We are in a new era — a time of increased realization that the indoor environment has a powerful influence on human health. This means that decisions made by architects, engineers, builders, and facility managers impact us in areas that are outside of our current set of building metrics. Building codes mandate protection from instantaneous or catastrophic emergencies, such as earthquakes, fires, or building flooding. While we also monitor and manage energy consumption, emissions from carbon-containing fuel, and indoor temperatures, we are missing many other less obvious yet important considerations.

Surprising data from new building assessment tools are showing compelling connections between occupant illnesses, synthetic surface materials, and low indoor humidity. These associations are not due to off-gassing of volatile organic compounds (VOCs) but rather are due to direct effects of inadequate water vapor on living building occupants. This includes humans, of course, but also indoor communities of microbes known as building microbiome. Microbes are initially brought into a building by people, pets, outdoor air, plants, and soil. They then respond to indoor conditions and evolve, as needed, to survive, or they die. Surviving and morphed microbes, excessively low indoor humidity, and tiny airborne particles are some of the indoor factors that directly affect the health of people who spend more than around 15 minutes indoors. Clearly, building monitoring systems that focus on energy consumption will not adequately inform us about indoor factors that affect the building microbiome and human occupants.
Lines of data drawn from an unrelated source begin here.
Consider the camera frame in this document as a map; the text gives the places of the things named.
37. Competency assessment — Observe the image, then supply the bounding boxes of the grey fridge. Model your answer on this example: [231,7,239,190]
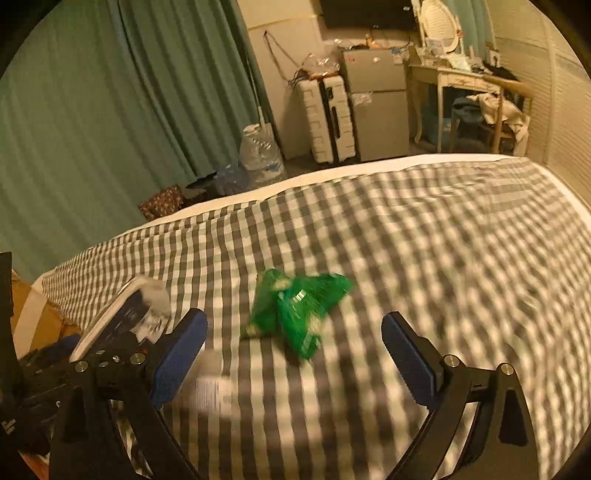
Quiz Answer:
[342,46,411,160]

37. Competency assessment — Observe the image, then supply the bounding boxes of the clear water bottle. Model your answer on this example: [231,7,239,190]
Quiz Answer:
[239,124,287,190]

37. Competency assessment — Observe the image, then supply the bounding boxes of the clear plastic bag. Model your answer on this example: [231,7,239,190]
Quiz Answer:
[215,161,252,195]

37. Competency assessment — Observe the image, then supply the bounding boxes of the white suitcase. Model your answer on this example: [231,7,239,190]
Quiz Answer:
[295,76,358,164]

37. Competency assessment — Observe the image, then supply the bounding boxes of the white louvered wardrobe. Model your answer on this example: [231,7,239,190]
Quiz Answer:
[485,9,591,204]

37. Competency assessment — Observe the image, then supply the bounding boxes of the black television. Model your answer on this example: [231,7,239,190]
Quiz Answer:
[320,0,416,32]

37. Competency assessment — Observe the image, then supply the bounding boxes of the white dressing table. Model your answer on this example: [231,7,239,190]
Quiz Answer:
[409,60,504,153]

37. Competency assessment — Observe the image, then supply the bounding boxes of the green curtain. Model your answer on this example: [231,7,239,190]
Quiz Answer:
[0,0,273,282]
[455,0,495,58]

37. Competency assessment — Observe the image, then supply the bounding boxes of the checked bed sheet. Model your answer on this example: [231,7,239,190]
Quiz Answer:
[41,154,591,480]

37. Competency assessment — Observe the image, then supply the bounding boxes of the white oval mirror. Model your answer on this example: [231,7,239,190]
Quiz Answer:
[418,0,465,54]

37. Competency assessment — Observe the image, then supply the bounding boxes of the navy and white packet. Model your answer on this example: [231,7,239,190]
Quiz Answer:
[69,274,172,361]

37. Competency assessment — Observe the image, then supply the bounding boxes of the cream clothes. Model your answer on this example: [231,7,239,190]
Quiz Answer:
[478,92,532,144]

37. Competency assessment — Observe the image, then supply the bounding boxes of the brown patterned bag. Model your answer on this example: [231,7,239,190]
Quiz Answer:
[139,185,185,221]

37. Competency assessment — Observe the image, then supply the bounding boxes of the wooden chair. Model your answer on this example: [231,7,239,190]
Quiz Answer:
[450,76,534,155]

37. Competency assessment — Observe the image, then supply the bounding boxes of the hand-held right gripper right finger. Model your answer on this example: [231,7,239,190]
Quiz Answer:
[381,311,541,480]

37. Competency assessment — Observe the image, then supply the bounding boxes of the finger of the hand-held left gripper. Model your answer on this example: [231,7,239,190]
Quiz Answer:
[21,330,148,384]

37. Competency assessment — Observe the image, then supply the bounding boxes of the green snack packet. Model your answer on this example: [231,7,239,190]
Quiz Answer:
[240,268,356,363]

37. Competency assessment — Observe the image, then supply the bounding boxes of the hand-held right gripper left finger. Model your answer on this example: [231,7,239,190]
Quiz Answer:
[48,308,209,480]

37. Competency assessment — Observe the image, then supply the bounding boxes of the hanging cable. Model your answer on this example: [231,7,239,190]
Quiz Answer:
[263,30,315,86]

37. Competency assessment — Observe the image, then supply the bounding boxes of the white object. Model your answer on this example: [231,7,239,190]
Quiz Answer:
[180,351,241,421]

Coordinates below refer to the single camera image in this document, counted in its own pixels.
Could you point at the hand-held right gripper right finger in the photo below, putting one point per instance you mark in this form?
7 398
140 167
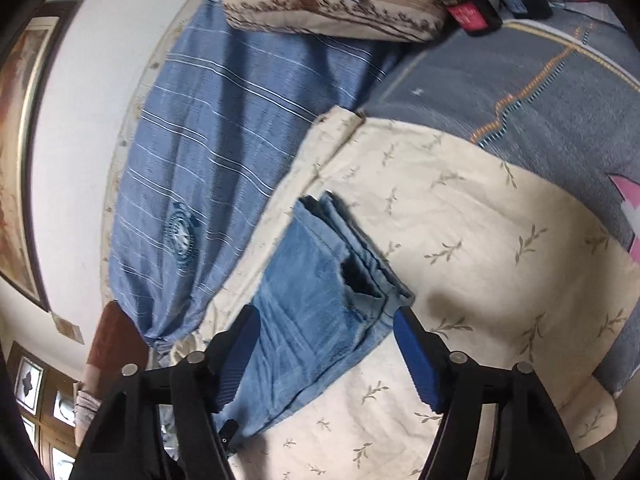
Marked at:
420 360

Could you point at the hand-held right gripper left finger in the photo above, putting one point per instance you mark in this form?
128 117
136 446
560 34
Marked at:
240 355

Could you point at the blue denim pants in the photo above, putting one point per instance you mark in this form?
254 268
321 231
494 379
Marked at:
310 300

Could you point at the brown headboard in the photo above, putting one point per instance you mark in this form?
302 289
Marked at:
115 345

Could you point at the cream leaf-print blanket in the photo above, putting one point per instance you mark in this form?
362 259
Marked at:
475 240

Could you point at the grey hanging scarf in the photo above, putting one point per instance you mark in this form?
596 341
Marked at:
87 410

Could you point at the wooden door with glass panes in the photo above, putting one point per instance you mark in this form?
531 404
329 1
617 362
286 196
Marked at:
35 400

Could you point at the blue plaid bed cover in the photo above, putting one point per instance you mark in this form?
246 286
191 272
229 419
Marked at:
210 135

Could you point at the large framed picture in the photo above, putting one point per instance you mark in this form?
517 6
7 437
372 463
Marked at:
20 160

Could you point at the grey printed bedsheet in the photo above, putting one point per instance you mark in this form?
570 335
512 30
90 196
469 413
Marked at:
500 70

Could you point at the red and black device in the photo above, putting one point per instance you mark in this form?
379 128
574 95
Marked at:
470 15

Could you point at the striped beige pillow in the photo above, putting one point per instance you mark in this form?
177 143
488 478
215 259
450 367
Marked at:
325 10

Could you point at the small wall picture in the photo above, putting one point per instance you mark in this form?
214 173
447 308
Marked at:
67 328
Thankfully, there is a way to monitor the impact of the indoor environment on living beings. No, we do not have to wait for people to drop dead or for plants to shrivel up. Monitoring health-promoting conditions simply means that in addition to traditional electronic sensors, we need to use living cells as human surrogates. The reverse situation of using electronic sensors to aid living tissues has been done for decades. For example, artificial pacemakers and insulin pumps are invaluable in keeping people alive when their faltering cardiac or pancreatic tissues cannot respond adequately to whole-body changes.

It is now time for building professionals to add living cells to their armamentarium to help detect and manage indoor conditions that are harmful to health. In addition to detecting new categories of toxins, living biological sensors can quickly detect environmental factors that play a role in both immediate illnesses as well as in long-term harm that otherwise could take months or years to manifest in a human.

Figure 3 shows some known relationships between illnesses and building components. Most of these compounds claimed decades of human health before we learned that we needed to limit our exposure to them.

While I was at the 2019 Indoor Air and International Society of Exposure Science conference in Kaunas, Lithuania, I learned about fascinating research from the University of Eastern Finland. A presentation by Dr. Kati Huttunen, titled, “Human Lung Constructs as a Model to Study Exposure to Indoor Air Particulate Matter,” showed how human bronchial and lung cells could be grown in a petri dish, covered with normal respiratory fluid, and then exposed to particulate matter. When the concentration of particles reached a critical level, damage to the respiratory cells could clearly be seen within hours of exposure.

If we added living tissue models to existing building monitoring systems, we could potentially save many years of human suffering, lost lives, and health care dollars.